» TASK GOAL: In the listing below, write out exactly each line from the first through the one containing "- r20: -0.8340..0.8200".

» AVAILABLE DATA:
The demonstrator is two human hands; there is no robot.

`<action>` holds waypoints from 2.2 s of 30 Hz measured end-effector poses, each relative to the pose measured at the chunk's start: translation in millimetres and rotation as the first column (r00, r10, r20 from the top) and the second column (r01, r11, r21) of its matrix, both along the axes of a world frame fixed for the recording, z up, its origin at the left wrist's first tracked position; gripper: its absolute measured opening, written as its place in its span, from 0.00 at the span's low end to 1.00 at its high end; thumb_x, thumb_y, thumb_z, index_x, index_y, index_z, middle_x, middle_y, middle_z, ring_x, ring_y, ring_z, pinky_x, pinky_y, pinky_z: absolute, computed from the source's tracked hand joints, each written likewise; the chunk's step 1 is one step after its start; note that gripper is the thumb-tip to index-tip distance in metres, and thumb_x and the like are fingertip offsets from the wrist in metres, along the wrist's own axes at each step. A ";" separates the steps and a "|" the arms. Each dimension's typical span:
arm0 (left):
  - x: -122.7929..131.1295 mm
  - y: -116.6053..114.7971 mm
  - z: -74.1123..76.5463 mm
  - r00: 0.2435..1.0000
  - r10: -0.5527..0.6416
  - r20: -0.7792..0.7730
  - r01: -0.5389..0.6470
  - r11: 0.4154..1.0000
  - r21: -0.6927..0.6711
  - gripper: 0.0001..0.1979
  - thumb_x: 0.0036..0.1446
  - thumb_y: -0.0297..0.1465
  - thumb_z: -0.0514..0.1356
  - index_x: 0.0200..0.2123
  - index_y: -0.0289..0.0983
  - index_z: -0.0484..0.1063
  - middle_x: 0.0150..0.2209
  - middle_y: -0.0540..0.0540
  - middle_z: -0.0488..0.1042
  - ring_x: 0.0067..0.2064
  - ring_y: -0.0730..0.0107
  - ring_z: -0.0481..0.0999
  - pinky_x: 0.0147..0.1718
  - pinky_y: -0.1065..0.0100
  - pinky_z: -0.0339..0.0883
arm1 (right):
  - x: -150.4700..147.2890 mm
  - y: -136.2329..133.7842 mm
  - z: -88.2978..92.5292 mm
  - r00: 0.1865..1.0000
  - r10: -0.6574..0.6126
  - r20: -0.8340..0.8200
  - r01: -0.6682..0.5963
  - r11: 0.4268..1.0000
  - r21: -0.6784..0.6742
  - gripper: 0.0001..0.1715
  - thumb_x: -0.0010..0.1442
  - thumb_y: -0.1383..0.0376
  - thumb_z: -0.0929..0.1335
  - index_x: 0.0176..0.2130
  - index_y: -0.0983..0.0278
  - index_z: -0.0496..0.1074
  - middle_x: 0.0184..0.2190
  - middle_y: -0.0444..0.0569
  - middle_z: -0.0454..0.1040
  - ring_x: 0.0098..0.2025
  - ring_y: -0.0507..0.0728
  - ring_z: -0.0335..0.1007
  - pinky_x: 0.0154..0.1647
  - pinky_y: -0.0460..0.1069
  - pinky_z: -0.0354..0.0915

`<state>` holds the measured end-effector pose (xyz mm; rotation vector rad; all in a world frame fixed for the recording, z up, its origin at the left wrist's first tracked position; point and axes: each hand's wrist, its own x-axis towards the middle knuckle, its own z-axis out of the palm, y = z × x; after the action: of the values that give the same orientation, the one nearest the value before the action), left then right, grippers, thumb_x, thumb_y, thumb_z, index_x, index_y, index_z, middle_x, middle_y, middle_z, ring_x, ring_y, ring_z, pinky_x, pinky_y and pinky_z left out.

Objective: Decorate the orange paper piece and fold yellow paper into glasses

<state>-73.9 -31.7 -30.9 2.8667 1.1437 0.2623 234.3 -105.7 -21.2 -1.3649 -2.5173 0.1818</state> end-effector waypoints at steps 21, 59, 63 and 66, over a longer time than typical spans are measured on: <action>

» SOLVED EXERCISE:
The demonstrator is two human hands; there is no robot.

`<action>` holds waypoints from 2.2 s of 30 Hz measured end-effector poses, each relative to the pose measured at the chunk's start: translation in millimetres and rotation as the first column (r00, r10, r20 from the top) and the second column (r01, r11, r21) of its matrix, both along the axes of a world frame fixed for the recording, z up, its origin at the left wrist's first tracked position; gripper: its absolute measured opening, written as its place in its span, from 0.00 at the span's low end to 1.00 at its high end; thumb_x, thumb_y, thumb_z, index_x, index_y, index_z, middle_x, middle_y, middle_z, ring_x, ring_y, ring_z, pinky_x, pinky_y, pinky_z: absolute, computed from the source's tracked hand joints, each written likewise; the chunk's step 1 is one step after its start; note that gripper is the thumb-tip to index-tip distance in metres, and thumb_x and the like are fingertip offsets from the wrist in metres, along the wrist's own axes at each step. A ";" separates the steps and a "|" the arms. Each dimension's typical span:
arm0 (left):
  - x: -122.7929..131.1295 mm
  - y: -116.6053..114.7971 mm
  - z: -74.1123..76.5463 mm
  - r00: 0.2435..1.0000
  - r10: -0.5527..0.6416
  - r20: -0.7792..0.7730
  - r01: -0.5389..0.6470
  - r11: 0.4154..1.0000
  - r21: -0.6927..0.6711
  - gripper: 0.0001..0.1979
  - thumb_x: 0.0036..0.1446
  - thumb_y: -0.0297..0.1465
  - thumb_z: -0.0514..0.1356
  - index_x: 0.0200..0.2123
  - index_y: -0.0289..0.0983
  - index_z: -0.0484..0.1063
  - middle_x: 0.0150..0.2209
  - middle_y: -0.0540..0.0540
  - middle_z: -0.0488..0.1042
  - ring_x: 0.0067..0.2064
  - ring_y: -0.0730..0.0107
  - ring_z: -0.0481..0.0999
  - pinky_x: 0.0147..0.1718
  - pinky_y: -0.1065..0.0100
  - pinky_z: -0.0339..0.0883
arm1 (right):
  - x: -150.4700..147.2890 mm
  - y: -136.2329..133.7842 mm
  - z: -88.2978..92.5292 mm
  - r00: 0.1865..1.0000
  - r10: -0.6574..0.6126
  - r20: -0.8340..0.8200

This completes the response to the exercise.